# Required work
Write out the stretch of lines below that begins at the line with "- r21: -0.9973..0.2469" and ends at the line with "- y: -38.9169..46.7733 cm", including both, exactly as given and nothing more.

# Information
------------------------------------------------
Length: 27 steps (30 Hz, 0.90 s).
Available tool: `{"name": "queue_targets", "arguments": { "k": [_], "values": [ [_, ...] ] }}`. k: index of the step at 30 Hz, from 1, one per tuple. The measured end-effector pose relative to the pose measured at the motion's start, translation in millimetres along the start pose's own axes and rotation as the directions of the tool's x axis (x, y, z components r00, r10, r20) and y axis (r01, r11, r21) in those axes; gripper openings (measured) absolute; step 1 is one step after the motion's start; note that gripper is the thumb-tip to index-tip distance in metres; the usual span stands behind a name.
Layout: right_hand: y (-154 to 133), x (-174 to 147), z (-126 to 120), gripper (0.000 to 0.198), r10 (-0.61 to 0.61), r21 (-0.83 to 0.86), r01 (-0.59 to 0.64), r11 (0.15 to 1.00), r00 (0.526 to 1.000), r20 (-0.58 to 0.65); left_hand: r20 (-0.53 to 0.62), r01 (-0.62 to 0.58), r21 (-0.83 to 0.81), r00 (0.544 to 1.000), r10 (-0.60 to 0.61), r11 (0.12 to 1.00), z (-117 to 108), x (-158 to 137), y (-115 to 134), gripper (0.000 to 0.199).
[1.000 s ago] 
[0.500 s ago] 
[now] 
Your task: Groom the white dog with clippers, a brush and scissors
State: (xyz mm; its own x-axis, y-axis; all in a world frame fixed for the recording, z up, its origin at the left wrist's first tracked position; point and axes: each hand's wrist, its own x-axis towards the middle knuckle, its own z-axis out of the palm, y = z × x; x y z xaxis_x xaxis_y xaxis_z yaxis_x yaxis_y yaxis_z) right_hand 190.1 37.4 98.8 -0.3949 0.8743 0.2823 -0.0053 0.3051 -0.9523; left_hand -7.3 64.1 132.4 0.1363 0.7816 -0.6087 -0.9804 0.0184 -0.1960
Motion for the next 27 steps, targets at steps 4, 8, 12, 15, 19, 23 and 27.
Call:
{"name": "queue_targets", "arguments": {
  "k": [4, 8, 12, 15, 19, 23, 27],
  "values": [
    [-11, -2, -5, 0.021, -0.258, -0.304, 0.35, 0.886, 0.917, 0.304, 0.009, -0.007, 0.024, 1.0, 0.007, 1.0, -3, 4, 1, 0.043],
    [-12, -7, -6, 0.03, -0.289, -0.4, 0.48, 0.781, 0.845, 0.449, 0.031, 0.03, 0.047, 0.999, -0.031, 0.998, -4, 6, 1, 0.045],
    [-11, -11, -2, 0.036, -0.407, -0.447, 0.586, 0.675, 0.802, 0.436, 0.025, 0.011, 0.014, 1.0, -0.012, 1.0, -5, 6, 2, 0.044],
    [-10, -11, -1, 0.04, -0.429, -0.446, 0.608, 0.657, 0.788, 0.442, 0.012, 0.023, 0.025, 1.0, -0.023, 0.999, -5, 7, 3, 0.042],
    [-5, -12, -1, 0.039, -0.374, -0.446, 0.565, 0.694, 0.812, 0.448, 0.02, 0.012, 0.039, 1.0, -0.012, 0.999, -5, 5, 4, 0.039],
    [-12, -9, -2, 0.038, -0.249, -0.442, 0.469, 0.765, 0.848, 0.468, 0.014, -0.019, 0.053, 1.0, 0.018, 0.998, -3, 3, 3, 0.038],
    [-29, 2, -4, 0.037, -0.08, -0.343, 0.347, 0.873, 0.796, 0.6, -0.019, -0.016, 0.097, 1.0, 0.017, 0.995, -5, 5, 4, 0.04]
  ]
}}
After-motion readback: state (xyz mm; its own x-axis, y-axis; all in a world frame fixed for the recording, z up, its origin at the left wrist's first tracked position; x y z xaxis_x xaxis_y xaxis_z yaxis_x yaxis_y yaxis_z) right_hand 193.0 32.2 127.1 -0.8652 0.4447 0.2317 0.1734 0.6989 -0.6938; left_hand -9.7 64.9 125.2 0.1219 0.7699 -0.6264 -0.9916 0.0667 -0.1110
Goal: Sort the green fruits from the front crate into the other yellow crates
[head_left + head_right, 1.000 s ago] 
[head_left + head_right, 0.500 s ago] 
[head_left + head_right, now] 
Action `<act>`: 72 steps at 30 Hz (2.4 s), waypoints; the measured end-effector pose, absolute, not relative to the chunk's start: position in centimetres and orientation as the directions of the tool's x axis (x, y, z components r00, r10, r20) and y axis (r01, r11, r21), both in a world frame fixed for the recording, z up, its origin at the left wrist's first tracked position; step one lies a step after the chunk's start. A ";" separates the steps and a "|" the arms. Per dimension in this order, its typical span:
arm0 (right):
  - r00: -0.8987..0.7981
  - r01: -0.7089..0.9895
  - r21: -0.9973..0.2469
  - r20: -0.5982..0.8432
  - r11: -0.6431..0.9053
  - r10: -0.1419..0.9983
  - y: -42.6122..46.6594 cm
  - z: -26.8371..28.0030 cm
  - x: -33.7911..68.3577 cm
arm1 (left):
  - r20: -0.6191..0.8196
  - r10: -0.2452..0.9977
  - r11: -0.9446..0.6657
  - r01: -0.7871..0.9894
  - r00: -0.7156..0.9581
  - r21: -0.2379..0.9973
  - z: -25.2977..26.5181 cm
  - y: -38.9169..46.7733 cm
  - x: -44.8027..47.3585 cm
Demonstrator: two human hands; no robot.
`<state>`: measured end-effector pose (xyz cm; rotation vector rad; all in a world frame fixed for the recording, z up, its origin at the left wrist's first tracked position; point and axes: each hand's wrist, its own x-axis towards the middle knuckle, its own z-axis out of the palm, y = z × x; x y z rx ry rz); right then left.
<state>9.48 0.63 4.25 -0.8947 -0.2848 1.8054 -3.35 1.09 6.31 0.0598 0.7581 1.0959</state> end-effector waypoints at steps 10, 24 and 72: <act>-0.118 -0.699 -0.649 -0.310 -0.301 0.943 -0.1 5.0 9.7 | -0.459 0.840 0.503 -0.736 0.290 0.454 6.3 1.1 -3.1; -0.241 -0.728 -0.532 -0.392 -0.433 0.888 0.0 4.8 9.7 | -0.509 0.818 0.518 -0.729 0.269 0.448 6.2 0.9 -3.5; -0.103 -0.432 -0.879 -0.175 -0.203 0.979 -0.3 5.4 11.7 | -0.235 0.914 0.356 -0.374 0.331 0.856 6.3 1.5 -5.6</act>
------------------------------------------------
# Solved exercise
  - r21: -0.9973..0.2469
  - r20: -0.5982..0.8432
  - r11: -0.6431..0.9053
  - r10: -0.1419..0.9983
  - y: -42.6122..46.6594 cm
  - z: -26.8371..28.0030 cm
  - x: -33.7911..68.3577 cm
arm1 (left):
  - r20: -0.6191..0.8196
  - r10: -0.2452..0.9977
  - r11: -0.9446..0.6657
  - r01: -0.7871..0.9894
  - r00: -0.7156..0.9581
  - r21: -0.2379..0.9973
  - z: -25.2977..26.5181 cm
  - y: -38.9169..46.7733 cm

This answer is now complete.